_Exercise_
For every line of the material below, check for the string "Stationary" and return the line if it is there.

------

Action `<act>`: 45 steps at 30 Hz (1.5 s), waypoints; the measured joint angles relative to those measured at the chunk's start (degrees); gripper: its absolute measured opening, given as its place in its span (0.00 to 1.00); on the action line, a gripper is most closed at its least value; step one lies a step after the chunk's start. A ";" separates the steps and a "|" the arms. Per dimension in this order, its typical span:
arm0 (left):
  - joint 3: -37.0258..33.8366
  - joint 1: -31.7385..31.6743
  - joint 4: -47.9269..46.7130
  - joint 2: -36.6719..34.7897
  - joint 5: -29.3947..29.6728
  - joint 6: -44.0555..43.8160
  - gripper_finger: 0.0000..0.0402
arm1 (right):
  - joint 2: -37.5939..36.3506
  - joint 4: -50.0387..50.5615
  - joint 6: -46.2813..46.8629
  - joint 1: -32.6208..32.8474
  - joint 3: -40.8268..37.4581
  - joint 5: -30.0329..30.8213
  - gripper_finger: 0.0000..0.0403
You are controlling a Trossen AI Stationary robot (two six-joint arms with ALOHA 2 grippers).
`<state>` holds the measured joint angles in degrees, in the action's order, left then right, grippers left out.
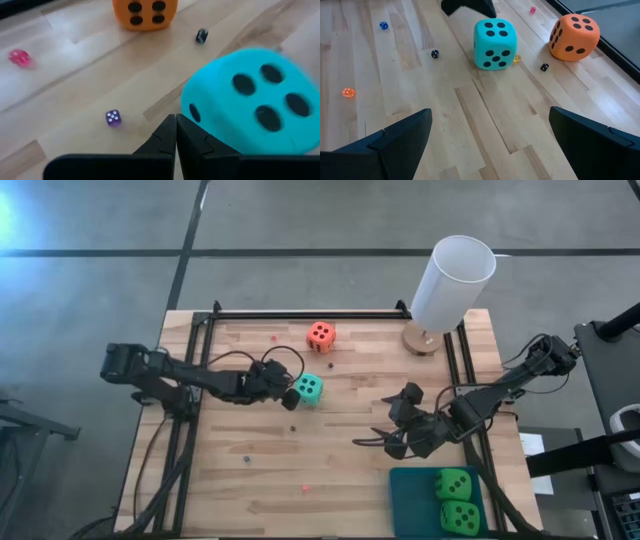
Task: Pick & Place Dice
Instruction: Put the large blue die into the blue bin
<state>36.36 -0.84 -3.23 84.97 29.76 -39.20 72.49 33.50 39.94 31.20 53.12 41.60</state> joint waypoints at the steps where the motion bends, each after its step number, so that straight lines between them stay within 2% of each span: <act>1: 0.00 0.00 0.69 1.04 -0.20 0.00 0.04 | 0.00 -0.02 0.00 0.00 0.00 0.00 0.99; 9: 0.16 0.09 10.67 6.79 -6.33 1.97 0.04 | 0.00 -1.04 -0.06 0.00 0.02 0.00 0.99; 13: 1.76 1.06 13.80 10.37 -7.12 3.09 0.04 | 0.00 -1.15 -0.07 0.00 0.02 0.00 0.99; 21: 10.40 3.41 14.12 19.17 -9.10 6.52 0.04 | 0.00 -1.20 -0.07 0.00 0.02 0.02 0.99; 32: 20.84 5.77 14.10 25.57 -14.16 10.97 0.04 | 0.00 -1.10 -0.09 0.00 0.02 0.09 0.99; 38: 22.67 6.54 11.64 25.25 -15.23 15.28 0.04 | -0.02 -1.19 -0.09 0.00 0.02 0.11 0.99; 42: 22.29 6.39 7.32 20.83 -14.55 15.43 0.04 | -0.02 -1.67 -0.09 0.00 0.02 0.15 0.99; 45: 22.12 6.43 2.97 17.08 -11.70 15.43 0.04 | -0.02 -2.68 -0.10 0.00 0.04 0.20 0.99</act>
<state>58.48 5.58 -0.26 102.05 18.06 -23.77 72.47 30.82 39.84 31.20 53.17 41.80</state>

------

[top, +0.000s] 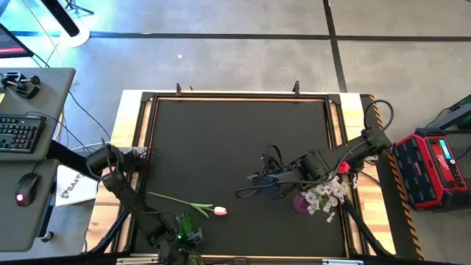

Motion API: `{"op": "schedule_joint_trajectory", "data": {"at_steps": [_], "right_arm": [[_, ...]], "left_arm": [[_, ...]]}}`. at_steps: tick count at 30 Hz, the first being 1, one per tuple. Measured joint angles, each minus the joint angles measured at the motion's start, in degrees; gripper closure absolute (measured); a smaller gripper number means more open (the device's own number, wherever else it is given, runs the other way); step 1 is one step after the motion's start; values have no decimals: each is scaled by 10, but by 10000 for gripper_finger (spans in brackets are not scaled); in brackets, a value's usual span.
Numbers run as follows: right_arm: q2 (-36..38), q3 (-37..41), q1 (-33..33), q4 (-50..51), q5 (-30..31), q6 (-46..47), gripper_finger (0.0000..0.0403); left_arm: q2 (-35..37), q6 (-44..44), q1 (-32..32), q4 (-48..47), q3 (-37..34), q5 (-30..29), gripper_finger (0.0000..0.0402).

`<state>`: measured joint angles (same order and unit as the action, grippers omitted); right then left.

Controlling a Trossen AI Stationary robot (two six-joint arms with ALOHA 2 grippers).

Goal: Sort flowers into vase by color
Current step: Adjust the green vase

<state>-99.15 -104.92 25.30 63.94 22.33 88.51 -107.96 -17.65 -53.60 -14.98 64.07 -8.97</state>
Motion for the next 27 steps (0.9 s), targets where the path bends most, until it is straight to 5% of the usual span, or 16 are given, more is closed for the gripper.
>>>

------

_Solution to the exercise_
You are controlling a Trossen AI Stationary robot (two six-joint arms with ALOHA 2 grippers).
Controlling a Trossen AI Stationary robot (two six-joint arms with ALOHA 2 grippers).

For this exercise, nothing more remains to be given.